• **Information shown**

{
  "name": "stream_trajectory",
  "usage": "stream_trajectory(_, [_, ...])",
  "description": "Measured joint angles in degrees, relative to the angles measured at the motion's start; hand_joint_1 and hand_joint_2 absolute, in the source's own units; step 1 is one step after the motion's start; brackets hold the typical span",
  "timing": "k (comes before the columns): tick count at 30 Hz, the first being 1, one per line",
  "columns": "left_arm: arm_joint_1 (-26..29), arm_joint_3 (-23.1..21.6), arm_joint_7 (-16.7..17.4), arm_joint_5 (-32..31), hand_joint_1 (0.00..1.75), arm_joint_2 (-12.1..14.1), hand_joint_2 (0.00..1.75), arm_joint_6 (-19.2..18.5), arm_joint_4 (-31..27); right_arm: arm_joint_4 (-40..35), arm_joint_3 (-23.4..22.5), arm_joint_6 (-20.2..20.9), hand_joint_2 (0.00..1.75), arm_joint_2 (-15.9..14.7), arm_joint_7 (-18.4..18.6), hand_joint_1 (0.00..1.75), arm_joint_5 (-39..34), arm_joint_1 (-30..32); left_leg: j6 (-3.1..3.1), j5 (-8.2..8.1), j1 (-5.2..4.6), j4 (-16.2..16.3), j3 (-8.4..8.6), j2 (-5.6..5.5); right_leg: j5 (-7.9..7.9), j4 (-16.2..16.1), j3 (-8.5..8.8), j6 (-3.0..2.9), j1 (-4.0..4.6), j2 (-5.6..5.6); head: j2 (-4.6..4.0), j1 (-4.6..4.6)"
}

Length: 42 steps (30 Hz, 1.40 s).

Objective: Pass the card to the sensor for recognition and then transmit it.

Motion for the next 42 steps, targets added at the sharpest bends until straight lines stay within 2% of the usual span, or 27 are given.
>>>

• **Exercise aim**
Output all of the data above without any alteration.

• **Solution for this task**
{
  "name": "stream_trajectory",
  "usage": "stream_trajectory(_, [_, ...])",
  "description": "Measured joint angles in degrees, relative to the angles measured at the motion's start; hand_joint_1 and hand_joint_2 absolute, in the source's own units; step 1 is one step after the motion's start; brackets hold the typical span",
  "timing": "k (comes before the columns): tick count at 30 Hz, the first being 1, one per line",
  "columns": "left_arm: arm_joint_1 (-26..29), arm_joint_3 (-23.1..21.6), arm_joint_7 (-16.7..17.4), arm_joint_5 (-32..31), hand_joint_1 (0.00..1.75), arm_joint_2 (-12.1..14.1), hand_joint_2 (0.00..1.75), arm_joint_6 (-19.2..18.5), arm_joint_4 (-31..27); right_arm: arm_joint_4 (-40..35), arm_joint_3 (-23.4..22.5), arm_joint_6 (-20.2..20.9), hand_joint_2 (0.00..1.75), arm_joint_2 (-15.9..14.7), arm_joint_7 (-18.4..18.6), hand_joint_1 (0.00..1.75), arm_joint_5 (-39..34), arm_joint_1 (-30..32); left_leg: j6 (-3.1..3.1), j5 (-8.2..8.1), j1 (-5.2..4.6), j4 (-16.2..16.3), j3 (-8.4..8.6), j2 (-5.6..5.5); right_leg: j5 (-7.9..7.9), j4 (-16.2..16.1), j3 (-8.5..8.8), j6 (-3.0..2.9), j1 (-4.0..4.6), j2 (-5.6..5.6); head: j2 (-4.6..4.0), j1 (-4.6..4.6)"
}

Length: 42 steps (30 Hz, 1.40 s).

Objective: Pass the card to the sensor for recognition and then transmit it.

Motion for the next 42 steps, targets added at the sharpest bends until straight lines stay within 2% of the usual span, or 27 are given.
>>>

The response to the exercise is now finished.